Packing small sparse arrays for extension data

November 15, 2025

This post documents a small technique I invented (in the sense that I haven’t seen if before, although I wouldn’t be surprised if there is prior art) for packing small sparse arrays into dense arrays. It’s part of the class of techniques using bit operations (on x86_64 for example tzcnt, popcnt) not natively supported in C/C++ and which require use of compiler builtins or intrinsics.

Motivating example

The problem that got me thinking about this involved adding attributes to procedures/global data in my compiler. Most procedures don’t have any special attributes attached to them,

f :: (x : i32) -> i32
x : i32 = 42;

for which defaults should be assumed. Others may have a variety of optional attributes which impact code generation in a variety of ways.

@inline
@section(".text.procs")
f :: (x : i32) -> i32

@align(64)
y : i32 = -42;

Some of these attributes are effectively booleans (@inline), while others have additional data specified (@section(".text.procs"), align(64)).
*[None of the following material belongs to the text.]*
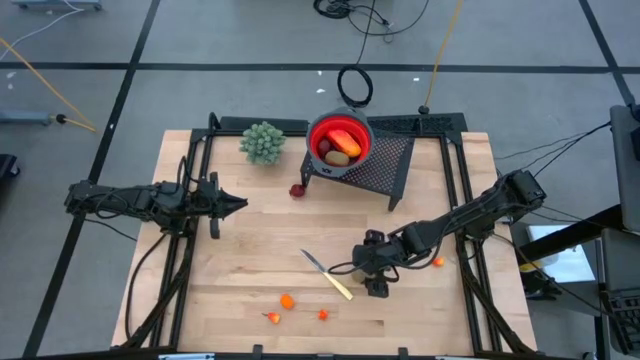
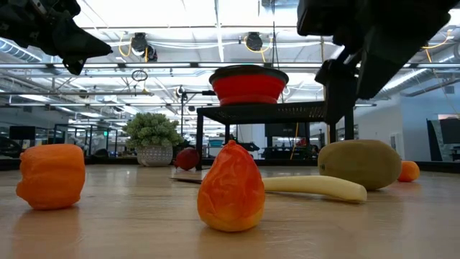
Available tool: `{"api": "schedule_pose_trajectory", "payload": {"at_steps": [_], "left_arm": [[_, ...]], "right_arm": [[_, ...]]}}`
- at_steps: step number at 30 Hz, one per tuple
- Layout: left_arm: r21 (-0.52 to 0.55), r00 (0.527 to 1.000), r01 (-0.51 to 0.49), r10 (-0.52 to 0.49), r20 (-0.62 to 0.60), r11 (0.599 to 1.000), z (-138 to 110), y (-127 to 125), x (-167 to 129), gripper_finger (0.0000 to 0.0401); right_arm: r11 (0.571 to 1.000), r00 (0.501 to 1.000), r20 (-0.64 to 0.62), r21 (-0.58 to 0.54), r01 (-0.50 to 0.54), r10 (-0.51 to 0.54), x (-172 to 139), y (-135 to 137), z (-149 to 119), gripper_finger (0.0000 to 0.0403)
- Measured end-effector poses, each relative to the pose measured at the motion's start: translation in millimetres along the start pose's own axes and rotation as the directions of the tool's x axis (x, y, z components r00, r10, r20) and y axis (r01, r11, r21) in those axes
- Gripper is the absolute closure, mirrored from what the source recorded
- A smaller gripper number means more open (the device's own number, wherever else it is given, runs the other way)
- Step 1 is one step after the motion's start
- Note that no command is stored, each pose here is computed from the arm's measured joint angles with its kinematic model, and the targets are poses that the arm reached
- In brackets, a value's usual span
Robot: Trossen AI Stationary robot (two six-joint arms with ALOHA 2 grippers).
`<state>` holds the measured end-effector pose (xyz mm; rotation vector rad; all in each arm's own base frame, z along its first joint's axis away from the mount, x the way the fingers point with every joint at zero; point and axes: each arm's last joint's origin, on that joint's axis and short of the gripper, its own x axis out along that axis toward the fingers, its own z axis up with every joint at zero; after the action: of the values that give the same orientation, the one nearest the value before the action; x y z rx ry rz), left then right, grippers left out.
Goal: Pick & Place Fruit
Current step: Put the brown kiwi into the red strainer bowl on the shelf
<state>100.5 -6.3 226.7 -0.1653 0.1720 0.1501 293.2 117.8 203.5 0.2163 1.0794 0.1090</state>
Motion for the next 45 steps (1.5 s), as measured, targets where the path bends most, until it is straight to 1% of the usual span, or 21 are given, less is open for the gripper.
{"api": "schedule_pose_trajectory", "payload": {"at_steps": [5,13,21,27,35,42,45], "left_arm": [[0.000,1.000,0.000,0.000,0.000,1.000,0,0,0,0.0377],[0.000,1.000,0.000,0.000,0.000,1.000,0,0,0,0.0377],[0.000,1.000,0.000,0.000,0.000,1.000,0,0,0,0.0377],[0.000,1.000,0.000,0.000,0.000,1.000,0,0,0,0.0377],[-0.007,1.000,0.000,0.000,0.000,1.000,0,0,0,0.0377],[-0.011,1.000,0.000,0.000,0.001,1.000,0,0,0,0.0377],[-0.010,1.000,0.000,0.000,0.001,1.000,0,0,0,0.0377]], "right_arm": [[1.000,0.999,0.037,-0.004,-0.017,0.017,10,-4,-7,0.0063],[1.000,0.999,0.033,-0.014,-0.013,0.013,23,-12,-24,0.0064],[0.999,0.997,0.069,-0.037,-0.027,0.030,32,-18,-35,0.0064],[0.999,0.997,0.069,-0.037,-0.027,0.029,37,-20,-41,0.0064],[0.998,0.996,0.079,-0.061,-0.025,0.030,61,-21,-41,0.0064],[0.998,0.997,0.070,-0.062,-0.017,0.021,62,-21,-42,0.0065],[0.998,0.997,0.069,-0.062,-0.017,0.021,62,-21,-42,0.0074]]}}
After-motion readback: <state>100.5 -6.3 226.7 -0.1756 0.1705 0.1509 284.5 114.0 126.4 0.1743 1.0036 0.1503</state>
Procedures/global data are described by fixed size structures, so attributes need to either all be bundled into that structure (while mostly unused), or there needs to be a reference to lookup these attributes when present.

It might be completely reasonable in practice to keep all of this data right there in the structure (depending on the dominant access pattern), but I was contemplating the approaches that could be taken to keep it aside (assuming its access is cold), and not use more storage than really necessary.

The most basic approach might be to have an array of attributes attached to each procedure (or even a linked list if there is merit to each attribute occupying different amounts of space), and then iterating these attributes when they need looking up (there are unlikely to be many attributes). To save hitting this memory for attributes that aren’t there, flags can be set in the core structure to indicate which attributes are present. First check the flags, and then search the array for the correct attribute and data.

Note that using flags has the bonus of being ideal for storing boolean attributes (like @inline).

We’ll be pursuing the flags approach much further - for the purposes of this writeup, assume flags are stored in a 32-bit integer. This can be extended quite naturally.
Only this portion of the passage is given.